下着。
「・・・やっぱり僕って、男性とは思われていないんだろうなぁ・・・子供扱い多いし」
少年がふと感じた事をぽそぽそと呟きながら、浮かない顔で洗濯物を干していた。
その手と足元の籠には下着が有り、シンプルな物や色っぽい物、若干透けた物など様々だ。
ただ少年にしては特に狼狽える事も無く、シーツの陰になる様に黙々と干している。
最早これは今更焦る様な事ではなく、慣れた日常なのだ。
屋敷の使用人達は基本的に、決まった仕事だけをするという様な事はない。
手の空いている人間がその場で必要な事をする。それが何時ものやり方だ。
勿論単眼の力仕事や複眼の料理など頻度の高い低いは有るが、基本的には皆が同じ様に仕事が出来る事を良しとしている。
それは誰かが休んだ時、そして辞めた時、残った人間で回せる様にする為。
不測の事態で人が足りない、なんて可能性はいつだってあり得る事。
多少問題が起きても仕事は滞りなくする為、作業能力の均一化をしているのだ。
なので複眼が休もうとも夕食が無い、何て事は滅多に無い。滅多になので偶にあるが。
という訳で少年も洗濯を任される事が有るのだが、最初の内は狼狽えていた。
屋敷のやり方に文句は当然無いし、出来る限りの事は覚えておきたい。
だから洗濯だからといって適当な事をする気は無い。
ただ屋敷の大多数が女性であり、必然的に洗濯物は殆どが女性物となる。
普通の衣服は別に構わない。そこには何の抵抗も問題も無いのだが、少年は下着の洗濯も任されるとは思っておらず、最初はかなり動揺していたのだ。
なにせ大人の女性の下着が沢山有り、何よりも少女の下着が有るのだから。
「変な事はしないと信用してくれてる、と思った方が良いか・・・」
溜め息を吐きながら、最初はドキドキしていた少女の下着も干す少年。
だが少年が下着の洗濯を任され始めたのは、実はそんなに前の話ではない。
少年も少年とはいえ男。一応少年の人となりを観察してから任せてみようという話が有った。
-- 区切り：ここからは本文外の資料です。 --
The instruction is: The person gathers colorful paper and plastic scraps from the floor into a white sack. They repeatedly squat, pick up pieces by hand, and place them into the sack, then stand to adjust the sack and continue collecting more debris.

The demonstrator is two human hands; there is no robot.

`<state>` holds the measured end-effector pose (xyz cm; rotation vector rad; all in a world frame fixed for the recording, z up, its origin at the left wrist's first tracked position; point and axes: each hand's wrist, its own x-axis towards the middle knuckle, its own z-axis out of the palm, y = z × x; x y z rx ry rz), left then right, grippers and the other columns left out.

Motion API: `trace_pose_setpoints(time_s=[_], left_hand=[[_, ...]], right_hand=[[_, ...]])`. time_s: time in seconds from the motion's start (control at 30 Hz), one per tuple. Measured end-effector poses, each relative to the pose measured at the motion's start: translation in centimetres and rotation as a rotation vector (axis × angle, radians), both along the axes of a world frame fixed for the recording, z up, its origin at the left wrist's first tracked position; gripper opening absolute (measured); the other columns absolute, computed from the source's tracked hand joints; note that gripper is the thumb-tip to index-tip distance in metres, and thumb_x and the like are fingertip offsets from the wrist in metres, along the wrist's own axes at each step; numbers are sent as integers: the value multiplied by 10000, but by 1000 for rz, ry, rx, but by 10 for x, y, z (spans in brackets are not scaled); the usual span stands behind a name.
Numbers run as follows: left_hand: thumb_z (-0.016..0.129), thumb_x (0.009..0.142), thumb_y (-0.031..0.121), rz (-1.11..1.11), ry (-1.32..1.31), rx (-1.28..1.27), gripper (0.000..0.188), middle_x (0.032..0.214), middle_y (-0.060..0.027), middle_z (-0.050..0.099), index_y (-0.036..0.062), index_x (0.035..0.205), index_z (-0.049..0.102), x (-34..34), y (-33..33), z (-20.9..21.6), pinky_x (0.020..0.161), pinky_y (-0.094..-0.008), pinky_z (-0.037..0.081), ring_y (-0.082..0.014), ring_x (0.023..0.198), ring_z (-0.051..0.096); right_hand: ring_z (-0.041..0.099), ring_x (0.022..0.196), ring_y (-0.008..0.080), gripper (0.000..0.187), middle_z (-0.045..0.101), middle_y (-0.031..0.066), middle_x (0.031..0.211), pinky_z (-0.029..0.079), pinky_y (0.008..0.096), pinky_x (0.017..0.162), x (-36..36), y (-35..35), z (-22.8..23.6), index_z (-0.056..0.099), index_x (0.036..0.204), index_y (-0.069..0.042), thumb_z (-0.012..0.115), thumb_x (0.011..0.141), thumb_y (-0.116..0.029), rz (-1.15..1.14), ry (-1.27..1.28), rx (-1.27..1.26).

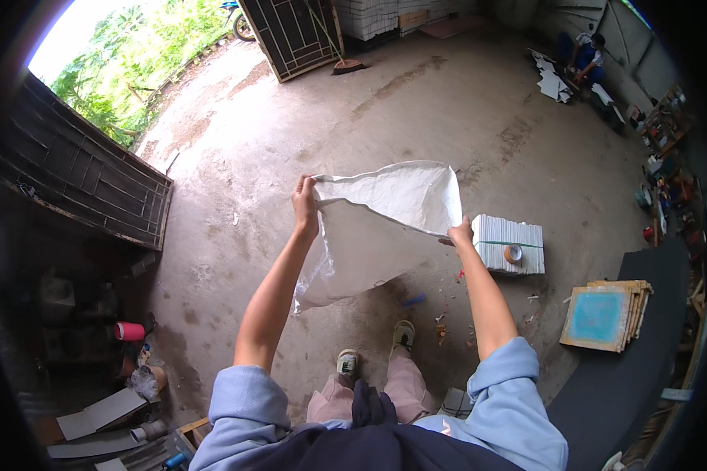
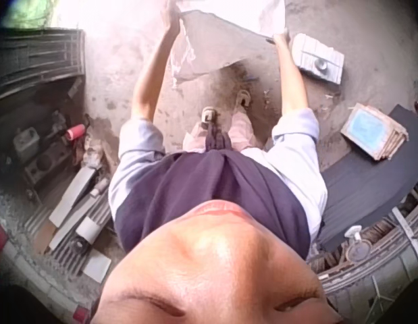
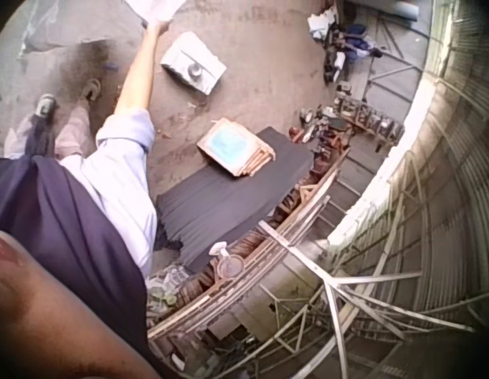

だから現状一人で洗濯物を干しているという状況は、本人の言葉通り信用されているのだ。
そもそも少年が少なからず少女に好意を持っている事は全員解っている。
もしかしたら少女の下着を・・・と多少思ったのも致し方ない事だろう。
とはいえ皆の本音は「あの子にそんな度胸ないでしょ」という話なのが悲しい所だが。
因みに最初に言ったのは彼女であり、誰からも反論は出なかった。
ある意味全ての人間からしっかりと信用されているのは間違いないだろう。多分信用なのだ。
とはいえ少年も流石に慣れたというだけで、全く気にしていない訳でもない。
あくまで「慣れた」であって「何も感じない」とは違うのだ。
以前女装させられた時に、今穿いている訳では無い下着に顔を赤くしていた事からも解る事。
だからこの状況で、今まさにパタパタと手伝いに来た少女に対し少年は―――――。
「あ、え、あ、ありがとう、ござい、ます」
―――――このように凄まじく動揺するのである。
手に持っているこれをあの子が、などと考えるのはきっと健全なのだろう。
決してむっつりではない。男の子だからしょうがない。そう思ってあげて欲しい。
少なくとも少女以外の住人達はとても優しい目で見ているので。
ただ少女だけはそんな少年の動揺に気が付く事も無く、何時も通りにニコニコ接している。
何も解っていない少女の無邪気さは、相変わらず少年を困らせている様だ。
大物は既に干しているのですぐに終わり、終わったーと万歳してから少年の手を引いて屋敷に戻っていく少女。
仕事では少年の方が上だと解っているが、少しぐらい先輩ぶりたいらしい。
なので時々よく頑張ったねーと、少年の頭をなでなでしてる時も有ったりする。
その際の少年は恥ずかしい様な嬉しい様な顔で、無抵抗に受け入れるしか出来ない様だ。
今回も先程の動揺を引きずったまま、その手を振り払う事も出来ずについてゆくのであった。